Ranking Member of the Space Subcommittee, Donna F. Edwards (D-MD), said, “Earth observations support a myriad of applications to meet critical national needs, whether they be related to national security, weather forecasting, agricultural production, land use management, energy production, or protecting human health. Earth observations also support the scientific research and modeling that we hope can someday provide us with a comprehensive understanding of the Earth and its response to natural and human-induced changes.”

She continued, “The collection of Earth observations data has been enabled by sustained Federal investments—investments that I hope we will continue to sustain even in the midst of budgetary constraints. Those investments have enabled the development of a robust ‘value-added’ industry dedicated to turning Earth observations data into usable information that can benefit broad sectors of our economy. Then too, Federal investments in the underlying Earth observations technologies and systems have resulted in capabilities that have enabled a growing commercial remote sensing industry to emerge.
So it makes sense to continuously look for new ways in which we can improve our ability to carry out Earth observations and maximize our Earth Science investments.”

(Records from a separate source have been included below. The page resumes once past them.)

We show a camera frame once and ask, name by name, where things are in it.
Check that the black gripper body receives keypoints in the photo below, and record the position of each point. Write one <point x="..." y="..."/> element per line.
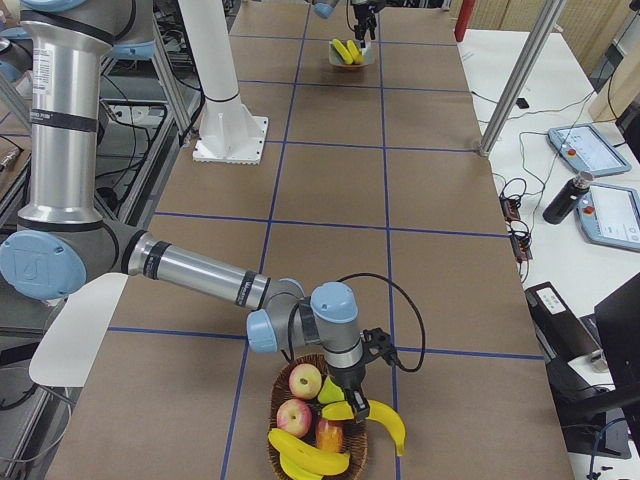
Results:
<point x="349" y="378"/>
<point x="360" y="11"/>

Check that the yellow banana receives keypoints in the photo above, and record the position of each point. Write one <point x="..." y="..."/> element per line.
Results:
<point x="379" y="412"/>
<point x="309" y="457"/>
<point x="341" y="50"/>
<point x="355" y="52"/>

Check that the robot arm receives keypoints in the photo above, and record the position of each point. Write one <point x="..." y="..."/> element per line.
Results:
<point x="62" y="242"/>
<point x="325" y="8"/>

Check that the grey square plate orange rim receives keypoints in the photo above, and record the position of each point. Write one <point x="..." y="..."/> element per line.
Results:
<point x="366" y="57"/>

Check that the wicker fruit basket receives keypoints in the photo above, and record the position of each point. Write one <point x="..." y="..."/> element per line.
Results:
<point x="355" y="436"/>

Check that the yellow banana in basket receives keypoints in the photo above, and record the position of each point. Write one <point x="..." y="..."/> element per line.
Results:
<point x="309" y="457"/>

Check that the yellow banana basket bottom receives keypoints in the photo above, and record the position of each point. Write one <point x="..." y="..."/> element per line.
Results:
<point x="298" y="470"/>

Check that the green pear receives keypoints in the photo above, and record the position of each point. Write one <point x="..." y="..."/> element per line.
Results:
<point x="330" y="392"/>

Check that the orange red mango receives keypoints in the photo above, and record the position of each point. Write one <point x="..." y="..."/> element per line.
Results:
<point x="329" y="435"/>

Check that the red yellow apple upper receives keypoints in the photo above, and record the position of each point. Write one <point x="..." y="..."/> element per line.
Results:
<point x="305" y="381"/>

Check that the red yellow apple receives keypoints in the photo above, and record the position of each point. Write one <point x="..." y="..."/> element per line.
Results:
<point x="295" y="417"/>
<point x="305" y="381"/>

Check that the red yellow apple lower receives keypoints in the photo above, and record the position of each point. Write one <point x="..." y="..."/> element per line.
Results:
<point x="295" y="417"/>

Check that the red fire extinguisher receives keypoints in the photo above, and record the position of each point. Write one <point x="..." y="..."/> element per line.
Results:
<point x="463" y="19"/>

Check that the brown table mat blue grid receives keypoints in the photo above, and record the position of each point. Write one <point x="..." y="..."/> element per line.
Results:
<point x="370" y="174"/>

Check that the small black box device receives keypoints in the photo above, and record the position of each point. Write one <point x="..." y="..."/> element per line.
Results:
<point x="522" y="103"/>

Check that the black printer box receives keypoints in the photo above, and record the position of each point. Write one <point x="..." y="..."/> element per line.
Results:
<point x="563" y="338"/>

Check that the teach pendant far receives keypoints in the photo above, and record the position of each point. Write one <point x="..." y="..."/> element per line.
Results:
<point x="584" y="148"/>

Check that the teach pendant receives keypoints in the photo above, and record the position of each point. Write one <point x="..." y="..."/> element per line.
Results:
<point x="584" y="148"/>
<point x="609" y="216"/>

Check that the black monitor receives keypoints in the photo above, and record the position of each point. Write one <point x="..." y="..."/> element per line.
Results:
<point x="617" y="321"/>

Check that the black water bottle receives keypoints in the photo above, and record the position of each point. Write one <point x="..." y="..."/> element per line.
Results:
<point x="568" y="197"/>

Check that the white chair back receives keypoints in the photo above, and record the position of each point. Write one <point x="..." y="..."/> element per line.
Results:
<point x="66" y="353"/>

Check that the teach pendant near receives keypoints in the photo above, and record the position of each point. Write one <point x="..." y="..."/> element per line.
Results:
<point x="609" y="216"/>

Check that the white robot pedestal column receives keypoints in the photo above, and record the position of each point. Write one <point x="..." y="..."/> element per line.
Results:
<point x="228" y="132"/>

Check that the aluminium frame post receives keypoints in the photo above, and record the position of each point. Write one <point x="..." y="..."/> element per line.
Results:
<point x="535" y="42"/>

Members and witnesses discussed lessons learned from prior public-private partnerships at NASA, the conditions needed to make any future public-private partnerships successful, and the unique NASA research needs, such as full and open data sharing and data quality and continuity.

Ranking Member of the Environment Subcommittee, Suzanne Bonamici (D-OR), emphasized the difference between Earth observations at NASA and NOAA. She said, “NOAA has an operational mission, and their data and information are considered public goods. NASA serves a research mission with different challenges and opportunities to engage the commercial sector. So although there may be an opportunity for NASA to adopt some of NOAA’s commercial policies, there are important distinctions that require careful consideration.”

Dr. Anthony Busalacchi, Professor and Director of the Earth System Science Interdisciplinary Center at the University of Maryland and Co-Chairman of Decadal Survey for Earth Science and Applications from Space at the National Research Council, stressed the importance of access to data. He said, “Full and open access to data and the opportunity both to replicate research findings and to conduct further research using the same data are critical to scientific research…With respect to access and utilization of its science data, NASA has, as a matter of longstanding policy and practice, archived all science mission data products to ensure long-term usability and to promote wide-spread usage by scientists, educators, decision-makers, and the general public.”

He also discussed the importance and challenges of maintaining data quality and continuity. He quoted a finding in a National Academies Report, Towards New Partnerships in Remote Sensing, which gives further detail on the challenge in creating an observing system capable of trend detection: “Continuity of remote sensing observations over long periods of time is essential for Earth system science and global change research, and it requires that scientists have access to repeated observations obtained over periods of many years…As scientists expand their use of data from both public and private sources, problems may arise in combining remote sensing data from multiple sensors with different capabilities and characteristics.”

Ranking Member Eddie Bernice Johnson (D-TX) said, “Maintaining and enhancing our Earth science capabilities and investments in the years to come will require that we continuously look for new sources, be they international or from the private sector. Indeed, with the growing number of American companies launching and operating space-based remote sensing small satellites, this may be an opportune time to assess the private sector’s ability to complement NASA’s Earth observation systems.”